• TRY IT: There is one span to output from the data below: the lines starting at the line with "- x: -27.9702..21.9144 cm" and ending at the line with "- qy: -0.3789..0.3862". Output it exactly, ends included, nothing more.

+--

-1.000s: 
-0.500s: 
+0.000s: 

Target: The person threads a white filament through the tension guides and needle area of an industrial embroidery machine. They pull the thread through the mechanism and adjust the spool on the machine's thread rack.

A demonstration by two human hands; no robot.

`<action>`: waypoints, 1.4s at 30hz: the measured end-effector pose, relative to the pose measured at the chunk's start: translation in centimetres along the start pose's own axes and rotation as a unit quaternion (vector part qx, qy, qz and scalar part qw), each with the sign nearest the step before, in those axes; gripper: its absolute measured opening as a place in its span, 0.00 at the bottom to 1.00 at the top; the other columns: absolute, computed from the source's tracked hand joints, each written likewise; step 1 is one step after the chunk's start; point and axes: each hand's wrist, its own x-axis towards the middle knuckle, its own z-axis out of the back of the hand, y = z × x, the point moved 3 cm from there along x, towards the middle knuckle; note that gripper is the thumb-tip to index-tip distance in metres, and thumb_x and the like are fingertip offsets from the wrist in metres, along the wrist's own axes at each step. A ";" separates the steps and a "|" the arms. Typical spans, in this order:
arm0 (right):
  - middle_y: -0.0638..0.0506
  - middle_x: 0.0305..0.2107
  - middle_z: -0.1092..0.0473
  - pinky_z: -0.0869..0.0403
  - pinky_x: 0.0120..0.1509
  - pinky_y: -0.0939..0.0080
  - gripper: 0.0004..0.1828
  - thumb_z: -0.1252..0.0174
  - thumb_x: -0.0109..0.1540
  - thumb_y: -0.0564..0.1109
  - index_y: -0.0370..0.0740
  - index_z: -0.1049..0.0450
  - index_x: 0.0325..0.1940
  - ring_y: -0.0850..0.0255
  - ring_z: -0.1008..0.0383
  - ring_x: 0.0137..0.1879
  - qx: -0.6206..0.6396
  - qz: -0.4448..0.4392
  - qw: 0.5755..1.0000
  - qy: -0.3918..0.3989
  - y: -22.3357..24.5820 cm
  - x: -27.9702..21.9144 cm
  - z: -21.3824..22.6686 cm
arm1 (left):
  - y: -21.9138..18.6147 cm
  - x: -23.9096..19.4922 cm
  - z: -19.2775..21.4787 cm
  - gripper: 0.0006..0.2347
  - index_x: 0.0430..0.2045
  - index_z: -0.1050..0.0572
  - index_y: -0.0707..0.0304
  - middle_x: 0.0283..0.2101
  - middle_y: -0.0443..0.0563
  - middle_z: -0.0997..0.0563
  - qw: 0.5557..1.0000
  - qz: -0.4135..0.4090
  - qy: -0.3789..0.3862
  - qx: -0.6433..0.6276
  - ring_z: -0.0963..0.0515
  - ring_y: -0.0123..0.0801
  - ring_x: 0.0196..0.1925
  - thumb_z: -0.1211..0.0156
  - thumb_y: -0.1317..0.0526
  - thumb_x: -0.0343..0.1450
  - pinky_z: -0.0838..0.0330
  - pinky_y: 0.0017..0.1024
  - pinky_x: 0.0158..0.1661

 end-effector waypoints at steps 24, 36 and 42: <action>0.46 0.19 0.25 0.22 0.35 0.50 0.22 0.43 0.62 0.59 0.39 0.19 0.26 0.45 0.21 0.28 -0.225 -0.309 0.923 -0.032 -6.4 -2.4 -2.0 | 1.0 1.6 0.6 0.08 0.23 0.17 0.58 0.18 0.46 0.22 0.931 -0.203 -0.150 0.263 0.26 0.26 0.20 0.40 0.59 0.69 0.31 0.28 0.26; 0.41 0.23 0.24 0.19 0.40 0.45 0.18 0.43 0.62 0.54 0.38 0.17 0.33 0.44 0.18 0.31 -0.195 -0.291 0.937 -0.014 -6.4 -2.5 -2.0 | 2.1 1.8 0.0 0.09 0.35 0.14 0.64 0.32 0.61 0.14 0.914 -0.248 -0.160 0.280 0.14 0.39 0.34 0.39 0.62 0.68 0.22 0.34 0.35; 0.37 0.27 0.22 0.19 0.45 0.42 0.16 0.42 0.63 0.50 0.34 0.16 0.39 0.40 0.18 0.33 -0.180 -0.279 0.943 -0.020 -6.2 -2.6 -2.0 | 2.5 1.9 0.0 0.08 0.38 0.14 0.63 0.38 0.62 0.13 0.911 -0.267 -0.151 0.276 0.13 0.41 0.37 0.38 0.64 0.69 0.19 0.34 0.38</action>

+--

• SOLUTION:
  - x: -27.9702..21.9144 cm
  - z: -21.3824..22.6686 cm
arm1 (left):
  - y: -21.9138..18.6147 cm
  - x: -23.9096..19.4922 cm
  - z: -19.2775..21.4787 cm
  - gripper: 0.0006..0.2347
  - index_x: 0.0430..0.2045
  - index_z: -0.1050..0.0572
  - index_y: -0.0707..0.0304
  - middle_x: 0.0283..0.2101
  - middle_y: -0.0443..0.0563
  - middle_z: -0.0997..0.0563
  - qw: 0.5557..1.0000
  - qz: -0.4135..0.4090
  - qy: -0.3789..0.3862

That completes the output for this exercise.